> RECORDED DATA
######
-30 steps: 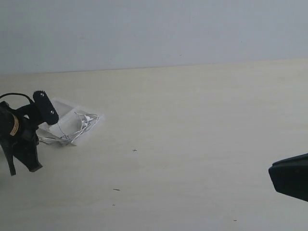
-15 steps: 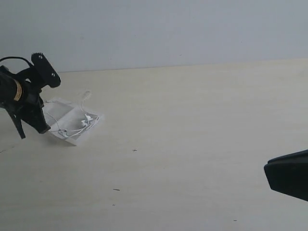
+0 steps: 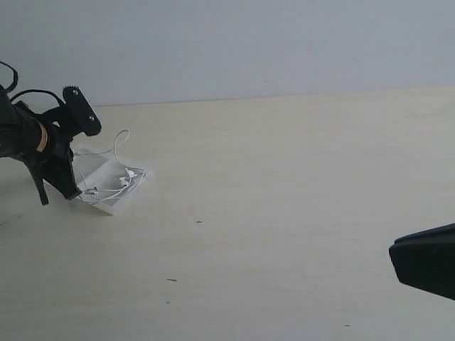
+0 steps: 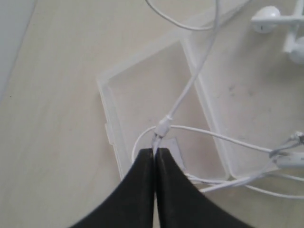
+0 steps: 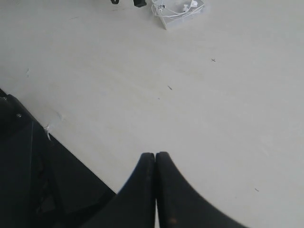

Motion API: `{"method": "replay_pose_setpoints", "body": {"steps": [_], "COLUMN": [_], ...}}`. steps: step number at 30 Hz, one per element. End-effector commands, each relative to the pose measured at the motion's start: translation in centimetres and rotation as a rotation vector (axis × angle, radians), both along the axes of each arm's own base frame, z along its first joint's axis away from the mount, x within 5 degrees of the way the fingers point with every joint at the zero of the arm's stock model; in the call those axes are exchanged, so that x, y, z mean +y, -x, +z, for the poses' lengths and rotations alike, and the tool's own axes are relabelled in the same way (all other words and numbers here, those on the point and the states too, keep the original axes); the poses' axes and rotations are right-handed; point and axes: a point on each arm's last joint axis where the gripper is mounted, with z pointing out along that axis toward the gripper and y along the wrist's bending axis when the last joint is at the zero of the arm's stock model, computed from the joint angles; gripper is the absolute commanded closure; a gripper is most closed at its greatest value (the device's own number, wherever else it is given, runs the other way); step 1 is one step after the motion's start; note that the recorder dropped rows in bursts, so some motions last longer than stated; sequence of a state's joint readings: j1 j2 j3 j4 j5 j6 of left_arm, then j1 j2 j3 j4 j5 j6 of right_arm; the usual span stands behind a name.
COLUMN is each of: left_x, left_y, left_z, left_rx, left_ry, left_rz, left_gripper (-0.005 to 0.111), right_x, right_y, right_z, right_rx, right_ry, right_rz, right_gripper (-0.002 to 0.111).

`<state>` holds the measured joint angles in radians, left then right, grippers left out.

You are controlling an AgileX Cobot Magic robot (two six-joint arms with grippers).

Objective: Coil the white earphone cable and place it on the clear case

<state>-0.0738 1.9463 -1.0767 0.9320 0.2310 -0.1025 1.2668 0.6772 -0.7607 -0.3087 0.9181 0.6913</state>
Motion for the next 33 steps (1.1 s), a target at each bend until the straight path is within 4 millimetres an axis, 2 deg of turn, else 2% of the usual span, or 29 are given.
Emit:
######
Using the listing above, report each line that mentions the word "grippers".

`<state>` holds the measured joint angles in radians, left then right, grippers left out.
You are controlling an AgileX Cobot Magic robot (two six-joint arms with grippers).

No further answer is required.